Ичиго сглотнула, вспоминая неприятный исход событий недельной давности. Ей никогда не забыть те испуганно-преданные лица Рукии и Ренджи, преклонивших колени перед мощью и авторитетом появившегося капитана Кучики.
– Ее неожиданно забрал к себе старший брат. – Между бровей Куросаки пролегла хмурая морщинка. – Какие-то семейные дела…
Она замяла разговор. Говорить о потере таких блестящих союзников, как Кучики Рукия и Абарай Ренджи, было трудно, особенно в столь важном и опасном деле, как спасение Иноуэ из лап Айзена. Сколько времени они трое вместе? Сколько силы и запала было в их собственных сердцах, а они продолжали пресмыкаться перед этим… заносчивым Бьякуей!
«Чертов аристократ», – мысленно выругалась Ичиго, попутно отмечая кардинальную перемену своих чувств к этому человеку по сравнению с ночными грезами. Наверняка, все дело в изнурительных тренировках Йоруичи… и ее странных неуместных воспоминаниях о несносном «малыше Бьякуе». Вот только неуместных ли? Неужели кошка о чем-то догадывалась?
«Чертов аристократ? Что? Решила плясать от обратного?! – скрипнул язвительный голос Хичиго в голове, а затем и его безумный смех. – Смотри, не потеряй бдительности, снежная королева, а то я не стану медлить, чтобы захватить твое тело!»
«Заткнись уже, а!» – приказала ему Ичиго и недовольно поджала губы.
Вместо того, чтобы договориться с Зангетсу и своим Пустым перед путешествием в Уэко Мундо, она вновь и вновь пререкалась с ними. Похоже, с этими двумя они так никогда и не сойдутся характерами, несмотря на то, что все вместе – одно целое и в жизни, и за ее пределами. И если старик Зангетсу просто игнорировал Ичиго-человека в Мире живых, всецело отдаваясь заботе и тренировкам Ичиго-синигами, то проклятый Пустой упорно совал нос во все дела своей хозяйки. Более того, он не просто знал о ней все, вплоть до самых мельчайших подробностей и сокровеннейших мыслей, но и всегда пользовался этим против самой же Ичиго, доставляя ей неудобство и боль, а себе – садистское удовлетворение.

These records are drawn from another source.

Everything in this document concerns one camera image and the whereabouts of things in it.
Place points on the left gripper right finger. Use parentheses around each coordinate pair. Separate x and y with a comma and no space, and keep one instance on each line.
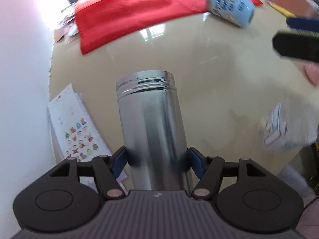
(209,172)

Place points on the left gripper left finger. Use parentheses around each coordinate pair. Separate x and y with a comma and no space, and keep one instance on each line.
(106,170)

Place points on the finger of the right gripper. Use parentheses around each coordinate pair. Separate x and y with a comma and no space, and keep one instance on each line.
(296,46)
(307,24)

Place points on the stainless steel cup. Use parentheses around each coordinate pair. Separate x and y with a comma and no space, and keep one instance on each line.
(153,131)

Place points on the clear glass cartoon cup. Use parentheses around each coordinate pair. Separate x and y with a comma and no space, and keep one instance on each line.
(291,123)

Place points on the right hand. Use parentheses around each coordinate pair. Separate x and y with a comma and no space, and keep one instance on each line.
(312,73)

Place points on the sticker sheet stack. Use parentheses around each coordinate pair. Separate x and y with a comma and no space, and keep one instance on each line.
(74,130)

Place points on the blue printed mug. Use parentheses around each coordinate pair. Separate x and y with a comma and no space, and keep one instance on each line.
(238,12)

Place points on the papers in corner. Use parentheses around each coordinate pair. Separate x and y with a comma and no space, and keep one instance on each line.
(66,27)

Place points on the red cloth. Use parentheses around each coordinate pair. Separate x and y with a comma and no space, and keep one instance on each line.
(102,21)

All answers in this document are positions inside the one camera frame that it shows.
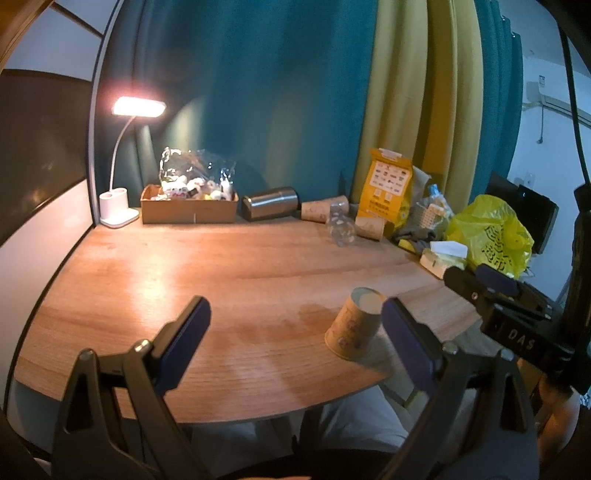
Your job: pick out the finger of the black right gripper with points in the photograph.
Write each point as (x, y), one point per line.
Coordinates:
(523, 293)
(465, 284)

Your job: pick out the teal curtain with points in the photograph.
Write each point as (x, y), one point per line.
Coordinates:
(278, 87)

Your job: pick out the white plastic basket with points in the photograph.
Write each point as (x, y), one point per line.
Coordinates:
(432, 217)

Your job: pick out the yellow paper bag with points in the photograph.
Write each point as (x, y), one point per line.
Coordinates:
(387, 191)

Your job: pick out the yellow-green plastic bag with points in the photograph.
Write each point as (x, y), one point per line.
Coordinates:
(490, 229)

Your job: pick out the cartoon-printed paper cup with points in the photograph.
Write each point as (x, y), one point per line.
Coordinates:
(354, 328)

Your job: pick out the grey cloth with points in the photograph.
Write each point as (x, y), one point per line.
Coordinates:
(420, 237)

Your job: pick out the brown cardboard box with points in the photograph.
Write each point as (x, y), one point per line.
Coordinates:
(185, 211)

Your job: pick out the tissue pack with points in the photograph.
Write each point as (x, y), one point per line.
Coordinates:
(439, 256)

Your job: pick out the clear plastic bottle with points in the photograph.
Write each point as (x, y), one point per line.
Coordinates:
(341, 228)

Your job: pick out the paper cup by yellow bag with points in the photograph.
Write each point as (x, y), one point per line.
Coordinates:
(370, 227)

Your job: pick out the yellow sponge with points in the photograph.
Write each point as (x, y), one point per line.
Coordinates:
(407, 245)

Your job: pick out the black monitor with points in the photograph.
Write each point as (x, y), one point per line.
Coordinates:
(536, 212)

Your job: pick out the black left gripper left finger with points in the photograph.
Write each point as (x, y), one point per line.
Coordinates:
(88, 440)

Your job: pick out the stainless steel tumbler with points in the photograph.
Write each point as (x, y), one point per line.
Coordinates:
(270, 204)

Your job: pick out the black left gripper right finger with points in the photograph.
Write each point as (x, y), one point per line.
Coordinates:
(500, 441)

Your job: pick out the white desk lamp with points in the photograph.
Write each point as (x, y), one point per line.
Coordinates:
(116, 203)

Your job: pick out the paper cup lying left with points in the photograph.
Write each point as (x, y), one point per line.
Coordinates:
(316, 211)

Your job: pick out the paper cup behind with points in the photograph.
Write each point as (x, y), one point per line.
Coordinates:
(339, 205)

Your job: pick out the yellow-green curtain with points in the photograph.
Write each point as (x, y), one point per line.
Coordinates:
(426, 90)

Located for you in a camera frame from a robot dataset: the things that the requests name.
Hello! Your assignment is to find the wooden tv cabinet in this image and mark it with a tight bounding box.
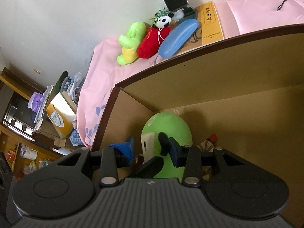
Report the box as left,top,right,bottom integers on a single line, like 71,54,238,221
1,67,62,179

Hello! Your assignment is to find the blue glasses case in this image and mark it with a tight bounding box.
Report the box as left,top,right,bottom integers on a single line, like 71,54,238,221
158,19,199,59

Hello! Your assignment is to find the green yellow plush toy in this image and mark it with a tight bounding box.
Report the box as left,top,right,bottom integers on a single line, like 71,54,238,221
116,22,147,65

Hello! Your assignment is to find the purple plastic bag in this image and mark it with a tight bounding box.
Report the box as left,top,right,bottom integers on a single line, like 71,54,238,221
27,92,44,113

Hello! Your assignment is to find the red plush toy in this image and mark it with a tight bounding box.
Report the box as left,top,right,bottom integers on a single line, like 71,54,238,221
137,27,171,59

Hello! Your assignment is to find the yellow white carton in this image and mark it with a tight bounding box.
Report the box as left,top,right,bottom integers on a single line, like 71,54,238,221
46,91,77,139

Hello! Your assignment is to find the small panda plush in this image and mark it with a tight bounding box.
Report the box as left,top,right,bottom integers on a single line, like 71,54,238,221
151,8,174,29

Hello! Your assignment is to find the yellow book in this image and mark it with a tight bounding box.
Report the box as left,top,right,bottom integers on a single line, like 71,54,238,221
198,2,224,45

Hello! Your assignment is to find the brown cardboard box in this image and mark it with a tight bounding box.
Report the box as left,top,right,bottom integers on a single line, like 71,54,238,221
92,24,303,227

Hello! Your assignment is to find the green round plush toy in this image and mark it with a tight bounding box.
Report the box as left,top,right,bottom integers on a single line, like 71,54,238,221
141,112,193,180

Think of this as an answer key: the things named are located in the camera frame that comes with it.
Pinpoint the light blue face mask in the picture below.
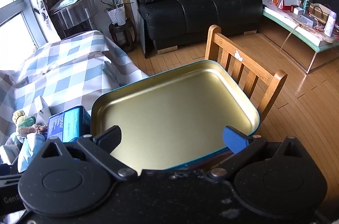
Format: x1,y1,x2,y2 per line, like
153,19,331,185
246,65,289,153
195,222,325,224
17,133,45,173

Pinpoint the blue tissue box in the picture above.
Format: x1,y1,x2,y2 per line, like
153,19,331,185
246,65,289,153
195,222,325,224
47,105,91,142

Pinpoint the gold metal tin tray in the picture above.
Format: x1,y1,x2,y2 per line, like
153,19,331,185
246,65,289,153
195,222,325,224
91,60,260,172

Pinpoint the checkered cloth cover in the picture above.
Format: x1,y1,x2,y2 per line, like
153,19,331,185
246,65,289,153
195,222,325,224
1,31,147,144

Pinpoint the wooden chair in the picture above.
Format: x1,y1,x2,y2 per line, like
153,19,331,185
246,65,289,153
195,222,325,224
204,24,289,124

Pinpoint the dark wooden plant stand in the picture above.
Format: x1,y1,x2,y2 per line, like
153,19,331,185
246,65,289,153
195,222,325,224
109,18,138,53

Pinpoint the glass coffee table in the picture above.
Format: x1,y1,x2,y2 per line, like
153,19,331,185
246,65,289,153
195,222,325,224
259,0,338,74

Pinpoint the silver round side table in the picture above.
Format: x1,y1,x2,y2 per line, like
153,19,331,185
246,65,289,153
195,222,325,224
48,0,99,39

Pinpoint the potted plant white pot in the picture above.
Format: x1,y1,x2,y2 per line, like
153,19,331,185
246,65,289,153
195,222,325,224
101,0,133,26

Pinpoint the white lotion bottle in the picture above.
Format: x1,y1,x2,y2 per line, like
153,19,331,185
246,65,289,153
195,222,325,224
324,11,337,37

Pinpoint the red white house box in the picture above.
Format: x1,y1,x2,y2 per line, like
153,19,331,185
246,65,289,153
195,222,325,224
272,0,299,11

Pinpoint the green can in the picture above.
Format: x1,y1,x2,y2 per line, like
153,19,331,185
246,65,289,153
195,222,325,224
301,0,310,11

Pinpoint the woven basket with handle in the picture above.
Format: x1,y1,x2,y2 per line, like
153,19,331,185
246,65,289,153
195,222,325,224
308,3,332,25

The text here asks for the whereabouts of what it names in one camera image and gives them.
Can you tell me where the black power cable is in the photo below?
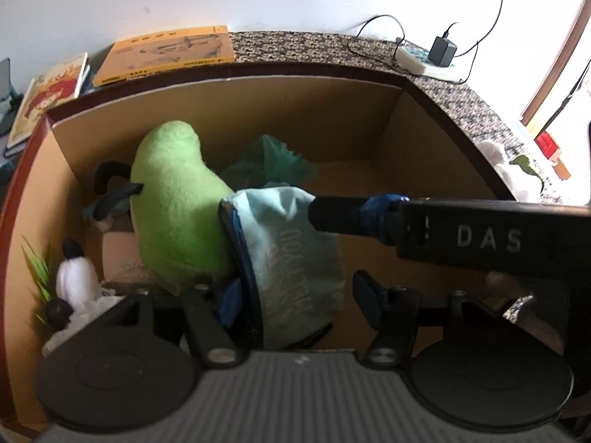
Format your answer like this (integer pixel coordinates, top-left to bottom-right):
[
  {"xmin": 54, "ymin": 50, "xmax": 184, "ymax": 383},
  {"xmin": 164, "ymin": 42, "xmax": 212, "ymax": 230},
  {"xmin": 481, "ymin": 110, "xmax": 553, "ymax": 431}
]
[{"xmin": 345, "ymin": 0, "xmax": 512, "ymax": 85}]

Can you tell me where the black power adapter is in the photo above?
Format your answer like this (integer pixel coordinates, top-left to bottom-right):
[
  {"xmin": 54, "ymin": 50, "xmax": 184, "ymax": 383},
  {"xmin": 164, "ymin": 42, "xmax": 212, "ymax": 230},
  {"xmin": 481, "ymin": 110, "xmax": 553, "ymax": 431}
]
[{"xmin": 428, "ymin": 36, "xmax": 457, "ymax": 67}]

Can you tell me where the white power strip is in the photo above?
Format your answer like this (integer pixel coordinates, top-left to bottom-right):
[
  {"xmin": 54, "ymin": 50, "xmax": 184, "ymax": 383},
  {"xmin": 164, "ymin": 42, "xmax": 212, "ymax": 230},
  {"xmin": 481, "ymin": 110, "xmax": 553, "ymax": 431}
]
[{"xmin": 394, "ymin": 45, "xmax": 464, "ymax": 82}]

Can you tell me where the patterned table cloth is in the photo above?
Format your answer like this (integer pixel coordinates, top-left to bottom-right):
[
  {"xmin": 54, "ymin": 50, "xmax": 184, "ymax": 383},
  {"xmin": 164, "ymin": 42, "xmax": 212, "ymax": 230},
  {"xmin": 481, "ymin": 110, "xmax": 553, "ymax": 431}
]
[{"xmin": 230, "ymin": 31, "xmax": 561, "ymax": 203}]

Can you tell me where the light blue fabric pouch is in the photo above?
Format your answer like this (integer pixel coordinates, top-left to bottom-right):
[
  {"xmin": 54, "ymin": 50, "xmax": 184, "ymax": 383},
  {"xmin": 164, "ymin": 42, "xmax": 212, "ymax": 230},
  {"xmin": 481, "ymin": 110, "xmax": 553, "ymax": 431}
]
[{"xmin": 218, "ymin": 186, "xmax": 346, "ymax": 350}]

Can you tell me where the teal mesh fabric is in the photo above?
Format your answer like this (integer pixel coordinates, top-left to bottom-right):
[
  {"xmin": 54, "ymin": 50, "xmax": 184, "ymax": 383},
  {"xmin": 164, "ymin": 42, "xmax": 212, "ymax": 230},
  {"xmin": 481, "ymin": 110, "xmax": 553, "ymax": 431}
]
[{"xmin": 219, "ymin": 135, "xmax": 318, "ymax": 191}]

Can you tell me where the right hand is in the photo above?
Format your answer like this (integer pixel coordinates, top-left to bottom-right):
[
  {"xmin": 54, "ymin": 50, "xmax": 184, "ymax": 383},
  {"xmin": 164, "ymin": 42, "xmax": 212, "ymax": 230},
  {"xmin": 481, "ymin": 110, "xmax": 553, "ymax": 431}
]
[{"xmin": 486, "ymin": 272, "xmax": 565, "ymax": 355}]

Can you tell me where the orange book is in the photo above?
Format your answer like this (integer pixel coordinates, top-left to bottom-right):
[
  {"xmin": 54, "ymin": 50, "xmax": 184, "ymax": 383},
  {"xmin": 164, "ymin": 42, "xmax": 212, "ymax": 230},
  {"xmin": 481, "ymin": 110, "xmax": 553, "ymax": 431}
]
[{"xmin": 93, "ymin": 26, "xmax": 235, "ymax": 87}]

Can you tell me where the red box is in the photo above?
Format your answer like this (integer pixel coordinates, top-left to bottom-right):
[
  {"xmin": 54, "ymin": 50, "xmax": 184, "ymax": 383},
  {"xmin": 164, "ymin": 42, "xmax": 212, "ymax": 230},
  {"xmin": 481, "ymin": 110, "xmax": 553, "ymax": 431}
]
[{"xmin": 535, "ymin": 131, "xmax": 561, "ymax": 161}]

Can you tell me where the white plush toy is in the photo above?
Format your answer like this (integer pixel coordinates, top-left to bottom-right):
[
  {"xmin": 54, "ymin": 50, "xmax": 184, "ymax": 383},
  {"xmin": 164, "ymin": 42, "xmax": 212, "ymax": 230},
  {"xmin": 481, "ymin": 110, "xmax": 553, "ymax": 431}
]
[{"xmin": 476, "ymin": 140, "xmax": 544, "ymax": 203}]

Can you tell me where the illustrated red-haired book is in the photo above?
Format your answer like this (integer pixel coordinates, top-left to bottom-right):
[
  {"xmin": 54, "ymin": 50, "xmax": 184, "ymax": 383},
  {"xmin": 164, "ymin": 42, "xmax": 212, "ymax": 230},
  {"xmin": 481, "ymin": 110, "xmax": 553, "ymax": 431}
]
[{"xmin": 4, "ymin": 52, "xmax": 89, "ymax": 155}]

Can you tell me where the brown cardboard box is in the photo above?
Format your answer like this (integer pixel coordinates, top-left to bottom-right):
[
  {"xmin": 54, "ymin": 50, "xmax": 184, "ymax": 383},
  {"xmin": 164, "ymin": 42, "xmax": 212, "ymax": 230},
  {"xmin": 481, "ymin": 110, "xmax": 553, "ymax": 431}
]
[{"xmin": 1, "ymin": 63, "xmax": 512, "ymax": 435}]

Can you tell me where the black white panda plush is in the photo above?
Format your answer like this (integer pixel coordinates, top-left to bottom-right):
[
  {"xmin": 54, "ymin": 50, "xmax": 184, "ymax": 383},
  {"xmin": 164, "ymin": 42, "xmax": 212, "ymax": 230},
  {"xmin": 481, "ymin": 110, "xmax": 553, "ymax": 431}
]
[{"xmin": 45, "ymin": 238, "xmax": 101, "ymax": 331}]

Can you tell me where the green plush toy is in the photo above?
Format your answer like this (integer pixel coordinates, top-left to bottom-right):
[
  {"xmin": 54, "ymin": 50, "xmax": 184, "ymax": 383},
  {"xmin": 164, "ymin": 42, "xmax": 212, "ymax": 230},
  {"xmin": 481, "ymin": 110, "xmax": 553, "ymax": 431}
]
[{"xmin": 94, "ymin": 119, "xmax": 236, "ymax": 296}]

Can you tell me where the green grass plant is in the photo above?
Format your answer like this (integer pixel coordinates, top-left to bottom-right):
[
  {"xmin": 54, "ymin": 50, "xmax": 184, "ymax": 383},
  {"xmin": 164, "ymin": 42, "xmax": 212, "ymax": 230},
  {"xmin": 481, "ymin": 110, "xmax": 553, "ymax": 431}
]
[{"xmin": 21, "ymin": 237, "xmax": 53, "ymax": 325}]

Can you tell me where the small mirror stand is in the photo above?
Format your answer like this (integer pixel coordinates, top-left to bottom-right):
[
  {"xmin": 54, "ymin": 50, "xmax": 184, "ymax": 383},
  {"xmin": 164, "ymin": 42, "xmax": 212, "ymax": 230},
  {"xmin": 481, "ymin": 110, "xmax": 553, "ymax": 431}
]
[{"xmin": 0, "ymin": 58, "xmax": 23, "ymax": 136}]

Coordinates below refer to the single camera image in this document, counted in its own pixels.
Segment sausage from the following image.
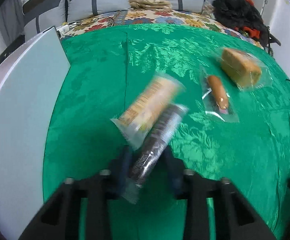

Старшая Куросаки рассеянно поднялась из-за стола и отправилась к себе.
«Ой, обиделась уже! Ты посмотри… – поерничал Пустой. – А ведь завтра тебе в дорогу, так что выбрось этого недотрогу из головы!»
«Выброси… Как будто это так легко сделать», – подумала Ичиго. Стоило только его имени возникнуть в памяти, как все клятвы презирать и ненавидеть капитана Шестого отряда улетучивались, точно рассветная дымка. Ичиго взглянула на себя в зеркало. Огненные прядки закрутились на кончиках и обрамили лицо, делая его привлекательным. Пускай Ичиго и не годилась в подметки первым красавицам Сейрейтея, но ее, несомненно, можно было бы назвать симпатичной и даже обаятельной, когда ее губы – вот так – украшала улыбка.